The ordeal for Betty Pastir and her husband, Mike, began in late December, when she looked up from an easy chair and noticed creeping stains on her living room walls. The culprits were ice dams, those miniature but sometimes costly glaciers spreading on roofs across Minnesota.

A month later, the Pastirs were staring at the gaping holes in their ceilings and walls, which were left by a contractor as the family tried to resolve a dispute with the insurance company.

The Pastirs were peeved because Farmers Insurance brought in a demolition contractor whose work contributed to the formation of a new ice dam. An insurance adjuster blamed the couple for the new dam, and said any additional damage would not be covered, according to the Pastirs.

The couple went over the adjuster's head and demanded a second opinion. A second Farmers Insurance adjuster agreed that the new damage was covered.

The lesson? "Fight for what you think is right," said Betty Pastir, 67. "Don't let insurance companies pull the wool over your eyes."

Mark Kulda of the Insurance Federation of Minnesota, an industry group, also encourages policy holders to speak out if they're unhappy with their settlement offer.

"If you hear that first number, that doesn't mean that's all you're going to get," Kulda said. "The law requires insurance companies to renew your home to its pre-loss condition."

Yet many people never challenge an adjuster's determination, said Richard Greene, a 44-year veteran of the business who works as a public adjuster in New Ulm. "Most people are pretty accepting of what [adjusters] tell them," Greene said. "They say, 'You know more than we do,' and just give up."

This winter's relentless snowfall caps a "horrible catastrophe year for insurers," marked by spring floods in northwestern Minnesota, autumn floods in southern Minnesota and a record number of tornadoes, Kulda said. Ice dams may lack the drama of rising rivers and devastating twisters, but the state's largest insurers have activated "catastrophe teams" of out-of-state adjusters to cope with ice dams and resulting water damage.

Ice dams form when rising heat from the house melts rooftop snow, which refreezes on the eaves. If the icy buildup is tall enough, the dams prevent snow melt from draining. In some cases, trapped liquid seeps through shingles and finds a way into homes.

The last time the Insurance Federation of Minnesota tallied the cost of ice dams was 2003, a year insurers paid an estimated $50 million in claims, Kulda said. Neither the federation nor the Minnesota Department of Commerce could estimate how many claims have been filed this winter, but a commerce spokeswoman said there has been an increase in inquiries about ice dams, mainly about whether they're covered under insurance policies.

Generally, the answer depends on whether a home has been harmed. If dams cause water to leak inside a home, insurance companies will usually pay to remove the dams and repair the house.

That was the case with the Pastirs' policy, said Jerry Davies, a spokesman for Farmers Insurance in the company's southern California headquarters. "Farmers will always cover damages caused by those ice dams in those homeowners' policies," Davies said.

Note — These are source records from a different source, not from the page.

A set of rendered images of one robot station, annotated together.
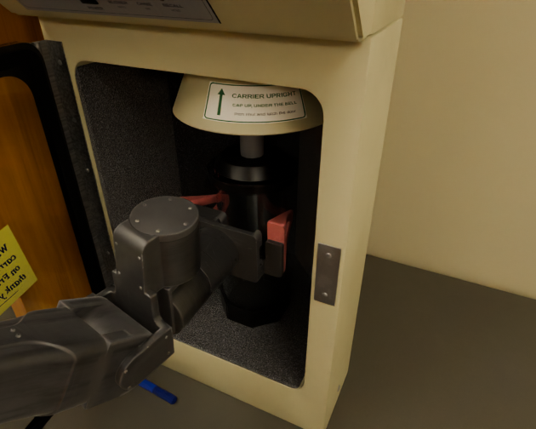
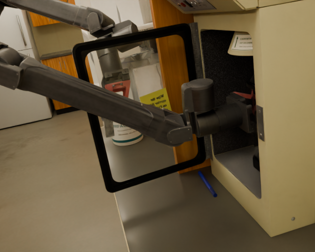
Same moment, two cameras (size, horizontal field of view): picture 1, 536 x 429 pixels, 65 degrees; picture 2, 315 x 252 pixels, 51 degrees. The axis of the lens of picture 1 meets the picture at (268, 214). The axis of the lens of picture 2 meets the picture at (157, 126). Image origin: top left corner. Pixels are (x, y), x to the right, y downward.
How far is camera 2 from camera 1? 45 cm
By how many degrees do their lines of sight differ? 49
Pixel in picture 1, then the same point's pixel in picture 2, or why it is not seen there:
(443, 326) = not seen: outside the picture
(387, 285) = not seen: outside the picture
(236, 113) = (240, 46)
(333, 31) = (236, 7)
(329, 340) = (265, 163)
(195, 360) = (230, 180)
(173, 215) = (202, 83)
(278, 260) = not seen: hidden behind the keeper
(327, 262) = (259, 115)
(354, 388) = (310, 230)
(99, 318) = (171, 116)
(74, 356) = (152, 116)
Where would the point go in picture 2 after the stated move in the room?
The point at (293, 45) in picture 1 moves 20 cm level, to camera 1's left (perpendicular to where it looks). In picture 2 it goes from (243, 14) to (170, 22)
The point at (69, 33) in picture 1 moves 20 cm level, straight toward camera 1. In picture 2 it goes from (198, 19) to (165, 30)
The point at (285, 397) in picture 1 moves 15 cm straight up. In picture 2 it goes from (256, 206) to (252, 145)

Yet for several weeks, the Pastirs wondered how their insurance claim could have gone so wrong. Built in 1927, the Pastirs' home on 24th Avenue South in Minneapolis has been in the family for 46 years. The family can't remember ever having an ice dam problem before.

Starting in December, the flood from above invaded their living room, kitchen, office and bedroom. It soaked insulation, wrecked plaster and lath and ruined hardwood floors.

After the Pastirs called in their claim, Farmers Insurance paid for a professional to blast away the ice dam. The couple were told they could choose their own contractor to fix it, and got an estimate. But a Farmers adjuster said the estimate was too high, and called in a crew from ServiceMaster Clean.

Davies, the Farmers spokesman, said ServiceMaster was chosen with the Pastirs' consent, but the couple disagree. "We feel they were just crammed down our throats," Mike Pastir said in a Feb. 7 complaint to the commerce department.

After Farmers rejected the Pastir's claim for the second ice dam, "Betty got mad," Mike Pastir recalled. She got on the phone with Farmers Insurance, demanded to speak to a supervisor and persuaded the insurer to send a new adjuster out.

The adjuster took one look at the shell of a house and gave the Pastirs the answer they wanted. Farmers agreed to remove the second ice dam and hire the Pastirs' preferred contractor for about $16,000 worth of repairs. The company also paid for letting the Pastirs stay in a hotel for the duration of construction.